An Introduction

Logo by Daniel Wilco

On June 18, 2020, our world changed forever. As I was adding chunks of frozen mango to a blender to make a smoothie, my wife, Carly, came downstairs, holding a little white-and-blue device that looked like a thermometer. She was smiling warily, walking cautiously, as if one wrong step might propel her from a dream she didn’t believe she was having but didn’t want to end. As she approached she held up the thin piece of plastic for me to read:

“Pregnant.”

The rush of emotions was contradictory and revelatory: a cocktail of relief and surprise, excitement and fear, unbridled glee and concealed disbelief. That day had started like any other of my first 27-plus years of life, with the comfort of knowing that my primary responsibility was taking care of myself; the next morning when I looked in the mirror, the same face that 24 hours earlier had looked so young stared back at me in awe, making plain a newly indisputable truth: I was going to be a father. 

To be clear, this baby was relatively planned, if a bit early. Carly and I were going to start trying later in the year, so any feelings of shock were tempered by the fact that it happened only a couple of months earlier than the best-case scenario. (When we broke the news to my parents later in the summer, my dad—whose immediate reaction was to yell, “Oh shit!”—asked if it was planned. “A happy surprise,” I told him.)

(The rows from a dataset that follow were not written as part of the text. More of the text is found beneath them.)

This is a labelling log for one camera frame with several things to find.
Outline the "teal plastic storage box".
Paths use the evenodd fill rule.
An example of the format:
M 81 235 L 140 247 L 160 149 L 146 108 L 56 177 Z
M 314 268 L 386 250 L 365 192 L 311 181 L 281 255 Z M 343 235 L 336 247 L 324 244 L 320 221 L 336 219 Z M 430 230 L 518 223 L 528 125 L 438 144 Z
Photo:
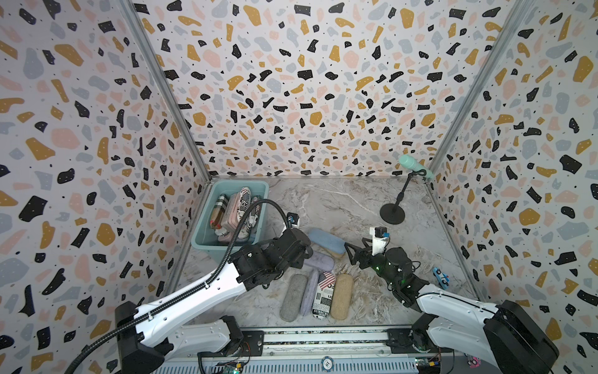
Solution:
M 210 228 L 211 213 L 220 195 L 225 194 L 227 197 L 230 197 L 232 194 L 238 193 L 242 187 L 248 187 L 251 190 L 252 196 L 268 198 L 269 185 L 267 182 L 244 179 L 218 179 L 210 187 L 192 236 L 191 245 L 193 249 L 205 252 L 217 263 L 224 258 L 227 244 L 218 242 L 215 230 Z

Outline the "grey felt case front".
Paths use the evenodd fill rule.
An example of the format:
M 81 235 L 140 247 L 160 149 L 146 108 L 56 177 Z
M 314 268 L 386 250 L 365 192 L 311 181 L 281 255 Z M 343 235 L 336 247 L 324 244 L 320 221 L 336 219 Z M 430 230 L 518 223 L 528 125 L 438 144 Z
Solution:
M 307 277 L 302 274 L 295 274 L 291 278 L 280 309 L 280 319 L 288 323 L 297 319 L 307 283 Z

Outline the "newspaper flag case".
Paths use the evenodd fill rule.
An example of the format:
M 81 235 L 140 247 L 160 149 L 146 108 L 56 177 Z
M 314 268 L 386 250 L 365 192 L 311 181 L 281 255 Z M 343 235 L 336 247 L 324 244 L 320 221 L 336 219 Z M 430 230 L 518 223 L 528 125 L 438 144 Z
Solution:
M 316 319 L 326 319 L 330 315 L 333 303 L 333 293 L 336 277 L 328 271 L 319 274 L 316 295 L 311 307 L 311 313 Z
M 259 216 L 261 214 L 261 206 L 256 205 L 250 212 L 249 218 L 247 219 L 247 229 L 249 233 L 252 233 L 254 228 L 257 226 L 259 221 Z
M 247 186 L 242 187 L 241 190 L 235 195 L 230 216 L 230 222 L 235 227 L 239 225 L 239 221 L 245 214 L 247 208 L 250 205 L 251 200 L 252 192 L 250 188 Z

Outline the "pink glasses case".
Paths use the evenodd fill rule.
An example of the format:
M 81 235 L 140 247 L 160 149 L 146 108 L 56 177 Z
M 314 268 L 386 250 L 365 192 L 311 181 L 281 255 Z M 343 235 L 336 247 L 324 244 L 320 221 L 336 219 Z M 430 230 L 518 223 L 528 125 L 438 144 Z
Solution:
M 218 242 L 220 243 L 229 243 L 234 231 L 238 227 L 239 201 L 240 199 L 238 198 L 237 193 L 230 197 L 229 203 L 221 221 L 221 229 L 218 231 Z

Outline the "purple felt case diagonal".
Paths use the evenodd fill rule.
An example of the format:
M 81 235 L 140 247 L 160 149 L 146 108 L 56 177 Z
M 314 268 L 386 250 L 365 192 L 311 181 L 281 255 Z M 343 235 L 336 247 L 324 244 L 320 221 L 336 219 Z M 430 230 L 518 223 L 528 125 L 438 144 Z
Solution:
M 311 313 L 312 311 L 313 302 L 315 300 L 319 284 L 319 274 L 320 272 L 318 270 L 314 270 L 310 275 L 300 308 L 300 314 L 302 316 L 307 316 L 308 313 Z

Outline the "tan felt case front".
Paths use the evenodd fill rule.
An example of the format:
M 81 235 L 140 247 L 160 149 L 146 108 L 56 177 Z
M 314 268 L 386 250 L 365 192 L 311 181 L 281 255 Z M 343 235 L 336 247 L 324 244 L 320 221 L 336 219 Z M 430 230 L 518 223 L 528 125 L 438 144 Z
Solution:
M 330 310 L 333 319 L 347 319 L 353 286 L 354 279 L 349 274 L 341 274 L 337 277 Z

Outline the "newspaper flag case front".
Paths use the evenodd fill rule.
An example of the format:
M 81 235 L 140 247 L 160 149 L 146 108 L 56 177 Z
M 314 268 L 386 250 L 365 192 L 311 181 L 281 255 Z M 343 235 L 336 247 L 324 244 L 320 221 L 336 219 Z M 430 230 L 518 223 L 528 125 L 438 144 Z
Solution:
M 326 319 L 330 315 L 333 303 L 333 293 L 336 277 L 328 271 L 319 274 L 316 295 L 311 307 L 311 313 L 316 319 Z

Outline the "plaid tartan glasses case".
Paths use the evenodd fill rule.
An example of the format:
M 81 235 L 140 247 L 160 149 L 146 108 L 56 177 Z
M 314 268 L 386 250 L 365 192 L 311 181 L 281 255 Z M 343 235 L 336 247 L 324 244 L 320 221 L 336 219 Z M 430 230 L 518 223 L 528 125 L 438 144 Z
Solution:
M 210 215 L 210 227 L 213 230 L 221 229 L 221 222 L 227 210 L 229 199 L 226 194 L 220 194 L 214 204 Z

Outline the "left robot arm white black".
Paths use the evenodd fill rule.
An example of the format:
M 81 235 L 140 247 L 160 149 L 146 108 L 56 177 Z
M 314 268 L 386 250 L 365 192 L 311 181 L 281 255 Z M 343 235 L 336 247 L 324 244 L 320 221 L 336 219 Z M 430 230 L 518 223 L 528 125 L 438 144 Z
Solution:
M 280 238 L 241 247 L 221 270 L 163 299 L 121 305 L 115 313 L 121 372 L 152 373 L 167 359 L 192 352 L 233 355 L 244 339 L 233 316 L 194 327 L 187 323 L 221 302 L 270 285 L 290 267 L 302 268 L 312 254 L 308 236 L 287 229 Z

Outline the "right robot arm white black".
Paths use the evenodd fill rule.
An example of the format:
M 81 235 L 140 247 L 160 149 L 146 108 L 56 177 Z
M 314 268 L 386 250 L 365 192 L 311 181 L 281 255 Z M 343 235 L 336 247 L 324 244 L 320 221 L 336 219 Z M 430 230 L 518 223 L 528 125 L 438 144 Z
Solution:
M 350 263 L 373 270 L 402 306 L 420 313 L 411 328 L 415 349 L 449 348 L 503 373 L 552 371 L 559 350 L 520 304 L 481 302 L 446 291 L 418 277 L 403 248 L 374 253 L 368 240 L 363 243 L 362 248 L 345 244 Z

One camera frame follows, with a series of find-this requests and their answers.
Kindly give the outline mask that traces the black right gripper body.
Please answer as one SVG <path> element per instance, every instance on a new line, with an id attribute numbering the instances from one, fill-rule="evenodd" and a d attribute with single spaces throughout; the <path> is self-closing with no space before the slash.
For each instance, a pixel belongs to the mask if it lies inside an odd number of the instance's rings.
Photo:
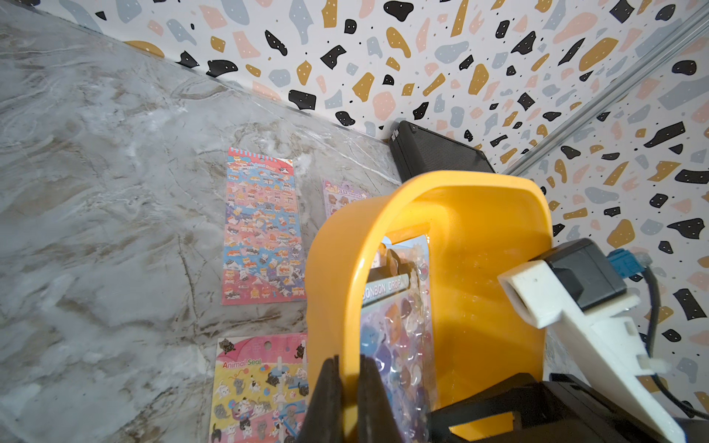
<path id="1" fill-rule="evenodd" d="M 428 419 L 432 442 L 666 441 L 572 375 L 445 378 L 439 394 L 442 407 Z"/>

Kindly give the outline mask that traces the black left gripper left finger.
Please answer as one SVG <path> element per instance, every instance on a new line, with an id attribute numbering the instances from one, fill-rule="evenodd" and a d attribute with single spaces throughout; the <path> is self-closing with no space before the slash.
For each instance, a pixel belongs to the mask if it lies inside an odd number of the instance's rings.
<path id="1" fill-rule="evenodd" d="M 310 404 L 297 443 L 343 442 L 343 383 L 339 357 L 324 361 L 311 393 Z"/>

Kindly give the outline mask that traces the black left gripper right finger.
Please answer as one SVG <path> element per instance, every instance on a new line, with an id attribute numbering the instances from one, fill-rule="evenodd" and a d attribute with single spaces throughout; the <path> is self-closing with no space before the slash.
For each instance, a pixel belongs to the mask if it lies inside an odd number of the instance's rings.
<path id="1" fill-rule="evenodd" d="M 402 443 L 386 389 L 373 358 L 360 356 L 357 382 L 357 441 L 359 443 Z"/>

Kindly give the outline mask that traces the pink yellow cat sticker sheet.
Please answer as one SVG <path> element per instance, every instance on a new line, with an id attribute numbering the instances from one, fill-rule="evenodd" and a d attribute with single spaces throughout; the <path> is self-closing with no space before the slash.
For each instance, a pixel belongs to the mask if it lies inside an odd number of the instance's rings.
<path id="1" fill-rule="evenodd" d="M 221 338 L 210 442 L 294 442 L 308 408 L 306 334 Z"/>

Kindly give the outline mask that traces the purple bonbon sticker sheet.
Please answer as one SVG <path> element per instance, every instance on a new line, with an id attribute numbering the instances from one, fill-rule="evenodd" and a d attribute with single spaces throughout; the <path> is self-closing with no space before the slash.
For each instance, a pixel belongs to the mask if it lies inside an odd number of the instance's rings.
<path id="1" fill-rule="evenodd" d="M 374 360 L 405 442 L 427 442 L 437 394 L 429 242 L 384 238 L 367 277 L 360 353 Z"/>

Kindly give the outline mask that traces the red blue cat sticker sheet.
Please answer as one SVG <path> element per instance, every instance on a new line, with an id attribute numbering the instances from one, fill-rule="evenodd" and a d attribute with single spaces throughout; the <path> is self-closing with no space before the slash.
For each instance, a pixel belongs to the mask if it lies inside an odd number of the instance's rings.
<path id="1" fill-rule="evenodd" d="M 293 162 L 228 150 L 222 304 L 306 299 Z"/>

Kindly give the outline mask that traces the yellow plastic storage box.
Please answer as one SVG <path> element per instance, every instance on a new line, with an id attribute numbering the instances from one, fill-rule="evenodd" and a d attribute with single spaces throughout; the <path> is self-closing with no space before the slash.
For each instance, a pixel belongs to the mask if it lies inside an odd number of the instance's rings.
<path id="1" fill-rule="evenodd" d="M 542 375 L 544 334 L 514 311 L 499 276 L 552 245 L 547 200 L 533 181 L 437 171 L 391 195 L 345 206 L 316 234 L 306 259 L 308 371 L 339 361 L 343 416 L 354 442 L 360 313 L 369 269 L 384 239 L 428 237 L 438 404 L 470 397 L 518 373 Z"/>

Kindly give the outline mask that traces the purple 3D sticker sheet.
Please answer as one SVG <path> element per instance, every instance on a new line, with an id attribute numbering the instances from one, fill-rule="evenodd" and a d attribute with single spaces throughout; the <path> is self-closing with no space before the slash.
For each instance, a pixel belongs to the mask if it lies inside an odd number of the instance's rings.
<path id="1" fill-rule="evenodd" d="M 370 198 L 369 192 L 347 181 L 323 179 L 321 184 L 326 218 L 350 203 Z"/>

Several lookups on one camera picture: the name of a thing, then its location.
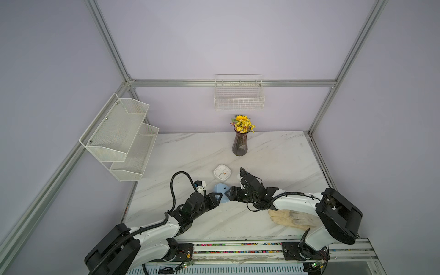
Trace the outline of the light blue alarm clock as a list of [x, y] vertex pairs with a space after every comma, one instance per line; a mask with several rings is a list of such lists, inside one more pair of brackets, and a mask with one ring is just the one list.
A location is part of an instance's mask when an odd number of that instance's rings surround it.
[[215, 185], [214, 187], [214, 192], [215, 193], [221, 193], [222, 194], [222, 198], [221, 198], [221, 203], [225, 204], [227, 202], [230, 202], [230, 199], [226, 196], [226, 192], [228, 190], [230, 190], [230, 186], [224, 184], [224, 183], [218, 183]]

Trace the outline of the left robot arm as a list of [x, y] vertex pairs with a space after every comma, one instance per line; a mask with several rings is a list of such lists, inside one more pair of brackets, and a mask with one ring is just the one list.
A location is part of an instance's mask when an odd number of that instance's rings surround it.
[[188, 231], [195, 219], [220, 205], [223, 194], [191, 194], [185, 204], [165, 213], [156, 224], [129, 228], [125, 223], [114, 226], [87, 254], [85, 265], [90, 275], [124, 275], [137, 264], [167, 260], [176, 254], [175, 237]]

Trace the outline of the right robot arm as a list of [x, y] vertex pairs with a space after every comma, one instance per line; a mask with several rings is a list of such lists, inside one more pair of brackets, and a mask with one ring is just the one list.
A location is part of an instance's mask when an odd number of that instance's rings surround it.
[[319, 219], [321, 225], [305, 231], [299, 244], [301, 248], [319, 251], [335, 242], [352, 245], [359, 238], [363, 213], [335, 189], [306, 194], [265, 187], [244, 168], [240, 168], [239, 179], [240, 187], [224, 192], [230, 201], [253, 205], [259, 211], [289, 210]]

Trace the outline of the dark glass vase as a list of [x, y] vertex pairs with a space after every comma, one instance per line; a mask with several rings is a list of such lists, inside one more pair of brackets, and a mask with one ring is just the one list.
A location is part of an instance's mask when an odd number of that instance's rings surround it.
[[248, 133], [242, 132], [234, 128], [236, 136], [232, 146], [232, 152], [238, 157], [242, 157], [248, 152]]

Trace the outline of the cream work glove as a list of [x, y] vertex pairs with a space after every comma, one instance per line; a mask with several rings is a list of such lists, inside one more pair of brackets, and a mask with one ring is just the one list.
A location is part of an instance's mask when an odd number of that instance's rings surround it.
[[269, 210], [268, 213], [272, 222], [290, 228], [306, 231], [322, 226], [318, 217], [307, 213], [292, 210]]

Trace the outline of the yellow flower bouquet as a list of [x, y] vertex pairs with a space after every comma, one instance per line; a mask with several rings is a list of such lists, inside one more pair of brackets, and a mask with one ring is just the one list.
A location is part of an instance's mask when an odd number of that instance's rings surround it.
[[249, 132], [254, 132], [256, 127], [249, 117], [241, 115], [235, 116], [231, 120], [231, 125], [235, 132], [239, 134], [248, 134]]

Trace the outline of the white two-tier mesh shelf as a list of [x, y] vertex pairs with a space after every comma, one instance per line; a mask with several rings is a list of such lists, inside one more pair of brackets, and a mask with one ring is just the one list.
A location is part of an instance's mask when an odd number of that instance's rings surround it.
[[113, 94], [79, 139], [118, 181], [142, 179], [159, 128], [147, 123], [149, 105]]

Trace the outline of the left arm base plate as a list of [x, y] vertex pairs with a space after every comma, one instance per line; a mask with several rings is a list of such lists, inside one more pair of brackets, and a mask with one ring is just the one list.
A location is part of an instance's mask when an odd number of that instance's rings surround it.
[[169, 250], [163, 258], [164, 262], [182, 262], [187, 259], [188, 256], [192, 258], [194, 251], [194, 244], [192, 243], [179, 243], [175, 239], [167, 239]]

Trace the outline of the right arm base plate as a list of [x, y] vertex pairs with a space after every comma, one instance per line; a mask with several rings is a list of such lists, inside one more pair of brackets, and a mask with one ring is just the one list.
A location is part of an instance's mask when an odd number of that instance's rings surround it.
[[328, 249], [326, 247], [316, 251], [304, 242], [282, 242], [281, 246], [284, 259], [287, 261], [296, 260], [306, 262], [311, 260], [327, 261], [329, 259]]

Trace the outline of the aluminium front rail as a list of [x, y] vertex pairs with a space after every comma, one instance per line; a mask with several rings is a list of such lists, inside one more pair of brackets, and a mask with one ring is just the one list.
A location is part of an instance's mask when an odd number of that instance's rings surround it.
[[182, 262], [151, 260], [137, 264], [128, 275], [384, 275], [386, 271], [368, 239], [353, 245], [326, 246], [329, 259], [306, 262], [284, 259], [282, 242], [188, 241], [192, 258]]

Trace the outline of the aluminium frame profile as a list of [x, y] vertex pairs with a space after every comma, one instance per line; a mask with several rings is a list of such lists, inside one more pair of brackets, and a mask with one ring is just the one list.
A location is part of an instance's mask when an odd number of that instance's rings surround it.
[[[353, 46], [351, 47], [347, 58], [345, 59], [336, 79], [334, 80], [239, 80], [239, 79], [226, 79], [226, 80], [141, 80], [130, 79], [129, 75], [122, 64], [119, 52], [116, 49], [113, 38], [110, 35], [110, 30], [105, 23], [102, 11], [96, 1], [86, 1], [86, 7], [90, 11], [90, 14], [108, 48], [112, 58], [116, 62], [117, 68], [121, 71], [123, 76], [123, 82], [116, 91], [118, 96], [125, 94], [126, 92], [136, 96], [134, 89], [136, 87], [221, 87], [221, 88], [244, 88], [244, 87], [328, 87], [330, 90], [325, 97], [322, 106], [320, 107], [316, 117], [314, 118], [310, 129], [306, 132], [309, 140], [311, 141], [312, 151], [317, 159], [321, 171], [324, 173], [324, 177], [327, 183], [334, 187], [334, 181], [330, 176], [328, 168], [322, 158], [321, 153], [314, 141], [313, 134], [316, 132], [318, 125], [322, 121], [324, 114], [333, 101], [336, 93], [340, 89], [347, 73], [351, 69], [355, 59], [361, 51], [365, 41], [367, 40], [372, 28], [378, 21], [384, 8], [387, 5], [387, 1], [375, 1], [371, 11], [369, 12], [367, 19], [365, 20]], [[32, 202], [25, 214], [19, 219], [14, 226], [10, 234], [6, 237], [1, 244], [1, 273], [5, 273], [6, 270], [12, 265], [13, 261], [17, 258], [18, 254], [27, 243], [30, 236], [35, 231], [35, 228], [39, 225], [40, 221], [51, 207], [53, 201], [56, 199], [59, 191], [64, 185], [67, 176], [70, 174], [76, 163], [84, 153], [86, 148], [80, 143], [76, 143], [74, 148], [63, 160], [56, 172], [51, 176], [48, 183], [44, 186], [36, 199]]]

But still: I thought I had more time! I wasn’t ready to be a dad, a sentiment echoed by Chris Rock’s character in the movie What to Expect When You’re Expecting, which we watched the night we found out: “There’s no such thing as ready. You just jump on a moving train and you try not to die.” We had just outlined a pre-babymoon plan, featuring lots of time eating sushi and riding rollercoasters. We were going to prepare financially. We were going to take a beach trip. We were going to, and this is straight from the list, find Carly a dentist, get established with primary care doctors, take a road trip to Vermont with the dogs, organize the house, and, my favorite, “read books.” We were going to enjoy the last few months of our family of two. (In the back of our minds we both knew that many of the items on the list would be unattainable because of the pandemic that was ripping through the country.)   

Of course, babies don’t come immediately, but there was now a firm deadline by which we had to accomplish all of the things we wanted to accomplish by the time we became parents. We didn’t, of course, both because of the scale of our mission and because aside from the agonizingly slow last few weeks, the time flew by. 

On March 8, 2021, at 2:46 p.m., I became a father. I still don’t think I recognize the full magnitude of what it means; I don’t know if I ever will. But I’m hoping this site can help.


I used to write for a living, mostly about sports, interning at The New York Times and Boston Globe before moving out west to work at another paper after college. When I realized I wasn’t suited for the isolation of sportswriting, I did what so many other rudderless millennials do: I changed careers. In a couple of weeks I’ll enter my fifth year of teaching fifth grade in public schools, a job that is equal parts exhausting and rewarding, not unlike, I’m learning, being a parent.

I bore you with this brief biography to help myself understand my connection between writing and fatherhood. Soon after our daughter was born, I realized that every day, everything, seemed so big, so important, so significant that I needed a place to ask and answer my questions, to contextualize our challenges, to help demonstrate a love that I’d never felt before.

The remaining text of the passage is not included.